▶ Prompt: If a record holds a picture, leave the picture out and print everything else exactly.

▶ Record extracts:
####################

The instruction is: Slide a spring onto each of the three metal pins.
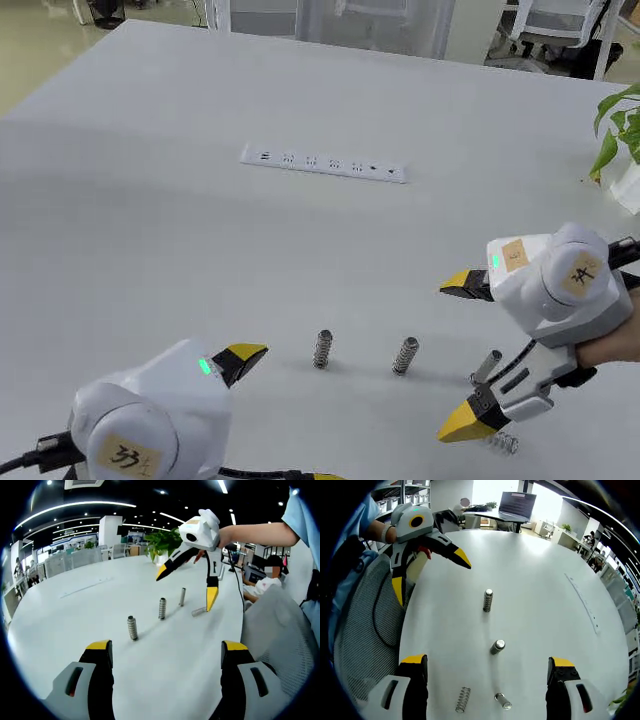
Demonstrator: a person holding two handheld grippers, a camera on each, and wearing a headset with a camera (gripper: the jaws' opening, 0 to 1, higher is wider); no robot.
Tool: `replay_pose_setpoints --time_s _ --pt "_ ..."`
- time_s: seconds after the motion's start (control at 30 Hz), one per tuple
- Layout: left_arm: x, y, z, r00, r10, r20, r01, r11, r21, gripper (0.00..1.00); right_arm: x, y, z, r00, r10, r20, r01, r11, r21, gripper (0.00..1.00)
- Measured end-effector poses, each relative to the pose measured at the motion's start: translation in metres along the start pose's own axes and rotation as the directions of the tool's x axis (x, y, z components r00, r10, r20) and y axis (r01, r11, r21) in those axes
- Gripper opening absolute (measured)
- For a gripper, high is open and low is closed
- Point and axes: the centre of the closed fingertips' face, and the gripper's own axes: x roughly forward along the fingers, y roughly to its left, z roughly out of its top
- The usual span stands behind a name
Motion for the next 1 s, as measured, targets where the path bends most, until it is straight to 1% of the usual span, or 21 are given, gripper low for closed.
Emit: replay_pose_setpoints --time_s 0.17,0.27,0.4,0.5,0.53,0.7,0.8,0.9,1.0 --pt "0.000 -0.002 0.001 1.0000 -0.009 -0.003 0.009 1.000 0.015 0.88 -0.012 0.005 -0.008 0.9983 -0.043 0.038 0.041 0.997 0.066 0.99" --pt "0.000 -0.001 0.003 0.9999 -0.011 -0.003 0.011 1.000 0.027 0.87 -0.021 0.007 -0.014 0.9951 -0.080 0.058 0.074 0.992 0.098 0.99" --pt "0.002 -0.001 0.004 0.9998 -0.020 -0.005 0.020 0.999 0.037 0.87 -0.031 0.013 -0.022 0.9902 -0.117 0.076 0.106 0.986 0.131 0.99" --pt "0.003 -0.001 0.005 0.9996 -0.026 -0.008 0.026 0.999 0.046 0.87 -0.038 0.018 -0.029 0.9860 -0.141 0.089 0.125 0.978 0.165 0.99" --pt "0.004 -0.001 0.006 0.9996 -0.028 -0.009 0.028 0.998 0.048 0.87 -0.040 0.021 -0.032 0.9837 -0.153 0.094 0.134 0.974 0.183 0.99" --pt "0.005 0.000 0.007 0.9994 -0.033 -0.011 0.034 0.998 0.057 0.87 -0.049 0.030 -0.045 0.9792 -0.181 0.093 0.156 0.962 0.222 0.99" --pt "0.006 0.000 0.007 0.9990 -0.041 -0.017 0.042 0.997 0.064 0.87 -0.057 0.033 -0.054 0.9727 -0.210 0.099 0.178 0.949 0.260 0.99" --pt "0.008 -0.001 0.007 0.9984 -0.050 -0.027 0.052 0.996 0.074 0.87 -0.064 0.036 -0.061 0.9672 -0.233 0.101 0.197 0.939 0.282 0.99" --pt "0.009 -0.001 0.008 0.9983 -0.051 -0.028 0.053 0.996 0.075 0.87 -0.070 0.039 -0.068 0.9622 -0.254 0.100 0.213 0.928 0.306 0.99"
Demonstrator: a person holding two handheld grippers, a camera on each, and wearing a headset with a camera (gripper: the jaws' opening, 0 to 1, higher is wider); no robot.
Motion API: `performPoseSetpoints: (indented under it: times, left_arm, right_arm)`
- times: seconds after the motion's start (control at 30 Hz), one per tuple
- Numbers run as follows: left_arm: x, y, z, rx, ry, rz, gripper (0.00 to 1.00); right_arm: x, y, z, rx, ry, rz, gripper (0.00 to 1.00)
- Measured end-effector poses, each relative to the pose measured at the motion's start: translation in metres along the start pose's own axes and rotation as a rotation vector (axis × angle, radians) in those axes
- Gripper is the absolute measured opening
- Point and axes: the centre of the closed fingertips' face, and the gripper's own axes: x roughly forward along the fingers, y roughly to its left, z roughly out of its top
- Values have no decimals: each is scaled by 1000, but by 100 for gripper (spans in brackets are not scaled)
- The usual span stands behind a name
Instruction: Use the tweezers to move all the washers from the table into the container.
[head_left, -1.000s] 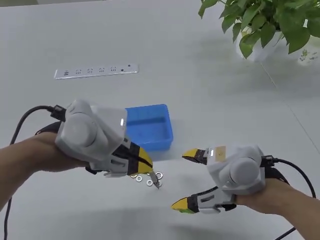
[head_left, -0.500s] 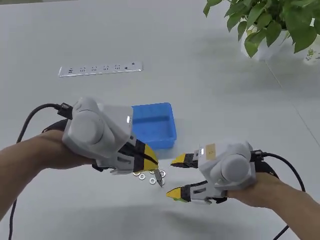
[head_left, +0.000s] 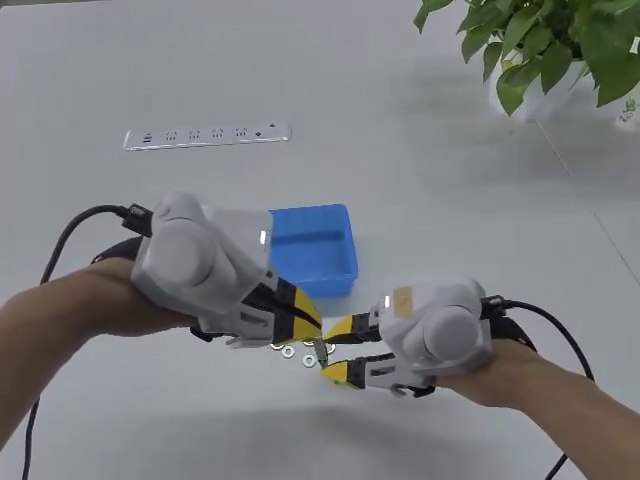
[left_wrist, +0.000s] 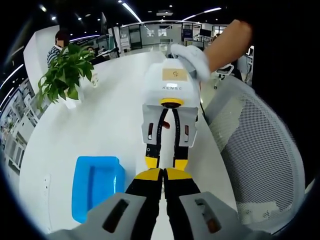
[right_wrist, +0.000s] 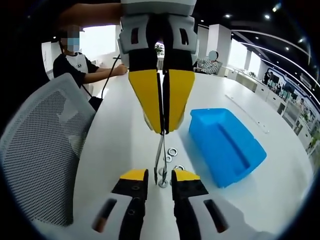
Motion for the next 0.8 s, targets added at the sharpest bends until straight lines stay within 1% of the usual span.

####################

▶ Response:
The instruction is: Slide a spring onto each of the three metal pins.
Demonstrator: a person holding two handheld grippers, a camera on each, and wearing a headset with a camera (gripper: the jaws' opening, 0 to 1, higher is wider); no robot.
Tool: `replay_pose_setpoints --time_s _ --pt "_ ..."`
- time_s: seconds after the motion's start (control at 30 Hz), one per tuple
- Layout: left_arm: x, y, z, r00, r10, r20, r01, r11, r21, gripper (0.00..1.00); right_arm: x, y, z, r00, r10, r20, r01, r11, r21, gripper (0.00..1.00)
- Measured end-effector poses, each relative to the pose measured at the motion's start: translation in metres along the start pose's own axes and rotation as the directions of the tool's x axis (x, y, z components r00, r10, r20) and y axis (r01, r11, r21) in those axes
- Gripper opening absolute (measured)
- For a gripper, high is open and low is closed
- Point and axes: the centre of the closed fingertips' face, and the gripper's own axes: x roughly forward along the fingers, y roughly to its left, z roughly out of its top
- The usual span stands behind a name
Motion for the next 1 s, as measured, targets where the path bends most, until it is straight to 1% of the usual span, or 21 are given, gripper low for closed.
Emit: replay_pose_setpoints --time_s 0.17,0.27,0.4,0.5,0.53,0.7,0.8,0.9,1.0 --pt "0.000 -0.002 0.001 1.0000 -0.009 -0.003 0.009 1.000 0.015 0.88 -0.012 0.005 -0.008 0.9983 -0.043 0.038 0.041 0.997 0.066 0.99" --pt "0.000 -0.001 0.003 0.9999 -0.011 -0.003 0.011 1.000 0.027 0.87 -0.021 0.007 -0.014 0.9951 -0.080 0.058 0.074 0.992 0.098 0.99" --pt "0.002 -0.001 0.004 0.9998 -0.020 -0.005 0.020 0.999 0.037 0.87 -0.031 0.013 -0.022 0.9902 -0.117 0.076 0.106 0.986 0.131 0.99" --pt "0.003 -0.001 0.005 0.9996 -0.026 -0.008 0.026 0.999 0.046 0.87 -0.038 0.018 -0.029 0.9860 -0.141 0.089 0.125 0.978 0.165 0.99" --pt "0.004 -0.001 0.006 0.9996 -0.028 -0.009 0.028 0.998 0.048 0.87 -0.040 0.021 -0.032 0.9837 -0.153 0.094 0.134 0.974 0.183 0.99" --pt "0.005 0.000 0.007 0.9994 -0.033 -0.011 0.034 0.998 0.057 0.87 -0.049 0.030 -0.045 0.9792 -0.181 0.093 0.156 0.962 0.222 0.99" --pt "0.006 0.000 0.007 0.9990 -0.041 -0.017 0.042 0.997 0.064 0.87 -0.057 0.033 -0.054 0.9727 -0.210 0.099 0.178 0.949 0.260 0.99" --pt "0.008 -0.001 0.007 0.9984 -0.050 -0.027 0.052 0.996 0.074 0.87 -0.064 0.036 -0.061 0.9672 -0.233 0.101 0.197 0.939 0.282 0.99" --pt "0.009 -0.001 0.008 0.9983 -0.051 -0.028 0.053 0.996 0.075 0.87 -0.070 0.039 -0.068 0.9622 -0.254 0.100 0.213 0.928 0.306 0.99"
Demonstrator: a person holding two handheld grippers, a camera on each, and wearing a headset with a camera (gripper: the jaws' opening, 0 to 1, higher is wider); no robot.
Motion API: `performPoseSetpoints: (indented under it: times, left_arm, right_arm)`
- times: seconds after the motion's start (control at 30 Hz), one per tuple
- Numbers run as follows: left_arm: x, y, z, rx, ry, rz, gripper (0.00 to 1.00); right_arm: x, y, z, rx, ry, rz, gripper (0.00 to 1.00)
- Measured end-effector poses, each relative to the pose measured at the motion's start: translation in metres along the start pose's own axes and rotation as a rotation vector (axis × angle, radians) in those axes
- Gripper is the absolute measured opening
- Point and axes: the centre of the closed fingertips' face, and the gripper's own axes: x roughly forward along the fingers, y roughly to its left, z roughly out of its top
- Values have no decimals: each is scaled by 1000, but by 100 for gripper (spans in brackets are not scaled)
- The usual span stands behind a name
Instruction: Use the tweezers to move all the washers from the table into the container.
[head_left, -1.000s] 
[head_left, -0.500s] 
[head_left, +0.000s] 
[left_wrist, +0.000s] 
[right_wrist, +0.000s] 
Motion for the next 0.8 s, targets added at the sharpest bends until straight lines stay within 1% of the usual span.

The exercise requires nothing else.